Alveda King, the niece of the
Rev. Martin Luther King Jr., told the crowd she too felt the emotional pain of
having an abortion but also came to experience God's forgiveness.
"Women who don't admit to the pain of abortion are numb," she. said.
Rallies where women speak frankly about the impact of abortion on their lives
have expanded the pro-life movement's emphasis, according to Georgette Forney,
executive director of NOEL and co-founder of the Silent No More Awareness
Campaign.
During a panel discussion on abortion and the American woman at Catholic
University in Washington, Forney sand that as women begin to speak more openly
about the physical and emotional pain they suffered from their abortions they
will begin a new grass-roots movement.
Panelist Cathy Cleaner Ruse, director of planning and information for the
U.S. bishops' Secretariat for Pro-Life Activities agreed, stating that society
as a whole is beginning to understand the concept that abortion kills babies,
but it "still embraces abortion saying it's good for women."
She described the women who are speaking out as "our new prophets who will
bring us to the end of this. These women are the rest of the story."

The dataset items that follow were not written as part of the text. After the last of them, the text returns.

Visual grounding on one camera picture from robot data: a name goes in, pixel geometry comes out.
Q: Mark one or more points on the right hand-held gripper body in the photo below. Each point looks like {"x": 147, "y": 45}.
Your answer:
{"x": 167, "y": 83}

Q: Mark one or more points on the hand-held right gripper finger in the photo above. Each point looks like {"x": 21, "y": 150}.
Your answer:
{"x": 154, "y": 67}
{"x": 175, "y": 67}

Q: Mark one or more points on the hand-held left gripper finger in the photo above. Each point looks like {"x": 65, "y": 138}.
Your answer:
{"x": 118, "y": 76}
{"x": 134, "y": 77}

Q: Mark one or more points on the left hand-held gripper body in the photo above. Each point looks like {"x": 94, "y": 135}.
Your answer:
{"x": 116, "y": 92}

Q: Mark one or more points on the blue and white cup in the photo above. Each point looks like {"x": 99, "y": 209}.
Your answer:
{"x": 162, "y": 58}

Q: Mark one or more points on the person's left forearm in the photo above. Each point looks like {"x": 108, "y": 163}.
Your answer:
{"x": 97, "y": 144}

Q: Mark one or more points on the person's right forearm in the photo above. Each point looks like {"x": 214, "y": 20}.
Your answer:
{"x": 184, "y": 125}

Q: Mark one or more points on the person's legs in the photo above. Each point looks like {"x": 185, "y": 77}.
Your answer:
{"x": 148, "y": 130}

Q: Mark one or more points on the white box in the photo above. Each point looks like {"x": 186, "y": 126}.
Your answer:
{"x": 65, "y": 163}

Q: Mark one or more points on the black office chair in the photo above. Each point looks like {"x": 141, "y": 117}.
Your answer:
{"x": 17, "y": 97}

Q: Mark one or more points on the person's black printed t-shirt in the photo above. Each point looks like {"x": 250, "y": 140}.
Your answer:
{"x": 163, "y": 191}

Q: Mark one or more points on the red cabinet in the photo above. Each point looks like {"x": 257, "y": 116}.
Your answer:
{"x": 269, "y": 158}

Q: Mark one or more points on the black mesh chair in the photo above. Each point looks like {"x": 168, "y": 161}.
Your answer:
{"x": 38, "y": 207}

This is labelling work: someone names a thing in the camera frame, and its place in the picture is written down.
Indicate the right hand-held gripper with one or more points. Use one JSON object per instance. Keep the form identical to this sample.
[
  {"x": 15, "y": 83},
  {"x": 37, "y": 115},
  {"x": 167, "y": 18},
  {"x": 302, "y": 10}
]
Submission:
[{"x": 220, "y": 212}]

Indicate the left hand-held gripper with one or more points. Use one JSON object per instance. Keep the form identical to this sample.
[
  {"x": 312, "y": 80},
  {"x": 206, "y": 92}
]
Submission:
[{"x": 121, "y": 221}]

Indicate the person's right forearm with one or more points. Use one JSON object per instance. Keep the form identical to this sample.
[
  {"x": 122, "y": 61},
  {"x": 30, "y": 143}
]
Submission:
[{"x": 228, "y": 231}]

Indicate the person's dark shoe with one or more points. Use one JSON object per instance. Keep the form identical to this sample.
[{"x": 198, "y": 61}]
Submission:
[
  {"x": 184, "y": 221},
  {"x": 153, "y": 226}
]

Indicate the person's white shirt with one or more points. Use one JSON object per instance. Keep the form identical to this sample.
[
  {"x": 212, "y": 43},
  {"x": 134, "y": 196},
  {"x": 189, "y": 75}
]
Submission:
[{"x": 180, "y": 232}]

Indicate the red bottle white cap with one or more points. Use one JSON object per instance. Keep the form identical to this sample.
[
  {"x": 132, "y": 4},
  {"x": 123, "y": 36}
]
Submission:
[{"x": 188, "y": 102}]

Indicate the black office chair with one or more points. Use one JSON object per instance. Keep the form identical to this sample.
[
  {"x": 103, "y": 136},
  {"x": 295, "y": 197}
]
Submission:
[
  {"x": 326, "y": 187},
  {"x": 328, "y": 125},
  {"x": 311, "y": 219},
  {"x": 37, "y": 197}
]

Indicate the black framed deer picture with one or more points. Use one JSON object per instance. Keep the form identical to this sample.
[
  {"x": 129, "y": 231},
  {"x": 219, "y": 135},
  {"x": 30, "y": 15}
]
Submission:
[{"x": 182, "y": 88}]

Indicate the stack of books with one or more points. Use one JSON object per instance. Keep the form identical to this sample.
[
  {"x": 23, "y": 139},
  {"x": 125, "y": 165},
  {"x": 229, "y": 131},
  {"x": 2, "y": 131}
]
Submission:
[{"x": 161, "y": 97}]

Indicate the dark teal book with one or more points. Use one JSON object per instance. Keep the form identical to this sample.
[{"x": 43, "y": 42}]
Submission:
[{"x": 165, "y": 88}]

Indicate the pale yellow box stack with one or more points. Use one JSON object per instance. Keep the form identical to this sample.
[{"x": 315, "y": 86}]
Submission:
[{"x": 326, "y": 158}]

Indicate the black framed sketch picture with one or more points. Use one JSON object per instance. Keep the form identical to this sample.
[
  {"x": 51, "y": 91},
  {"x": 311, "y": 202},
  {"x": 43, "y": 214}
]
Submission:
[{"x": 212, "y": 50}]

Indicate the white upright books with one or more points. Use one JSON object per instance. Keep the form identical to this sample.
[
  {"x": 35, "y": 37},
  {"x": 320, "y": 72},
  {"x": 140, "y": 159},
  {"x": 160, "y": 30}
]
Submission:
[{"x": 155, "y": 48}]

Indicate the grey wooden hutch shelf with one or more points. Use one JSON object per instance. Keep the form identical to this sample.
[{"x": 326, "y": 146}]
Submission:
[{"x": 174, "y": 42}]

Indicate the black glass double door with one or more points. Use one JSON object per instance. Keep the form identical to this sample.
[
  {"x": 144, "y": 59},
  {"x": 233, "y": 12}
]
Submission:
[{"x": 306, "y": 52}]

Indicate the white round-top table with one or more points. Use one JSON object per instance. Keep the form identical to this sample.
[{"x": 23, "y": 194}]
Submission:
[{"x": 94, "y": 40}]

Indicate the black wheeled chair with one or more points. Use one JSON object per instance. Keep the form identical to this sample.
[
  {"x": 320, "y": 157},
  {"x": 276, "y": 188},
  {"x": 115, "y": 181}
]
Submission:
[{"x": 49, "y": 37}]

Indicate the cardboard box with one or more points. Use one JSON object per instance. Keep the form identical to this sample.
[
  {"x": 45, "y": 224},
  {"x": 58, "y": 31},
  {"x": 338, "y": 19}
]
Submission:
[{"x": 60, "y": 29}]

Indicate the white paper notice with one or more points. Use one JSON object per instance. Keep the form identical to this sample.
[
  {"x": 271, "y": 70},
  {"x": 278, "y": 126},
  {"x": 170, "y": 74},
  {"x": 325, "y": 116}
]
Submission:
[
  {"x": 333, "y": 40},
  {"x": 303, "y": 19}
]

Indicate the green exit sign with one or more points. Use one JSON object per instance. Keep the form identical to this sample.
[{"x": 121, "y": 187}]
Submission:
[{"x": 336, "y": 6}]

In a press conference by the National Right to
Life Committee, Wanda Franz, the organization's president, said that "the
days of Roe are numbered: The number of abortions is down and the support for
abortion rights has eroded."
At a separate press conference, the American
Life League launched a new ad campaign with the theme "The Way of La
Crosse," which it said "pays tribute" to letters sent to some Catholic
politicians in Wisconsin by Archbishop Raymond Burke when he headed the Diocese
of La Crosse, Wis., urging them to drop their support for abortion or not
receive Communion at Mass. The league sand all bishops "must send a clear,
unambiguous message" that "you cannot be pro-abortion and Catholic."
Across the country, dozens of Masses, pro-life rallies and prayer services
took place to mark the Roe anniversary.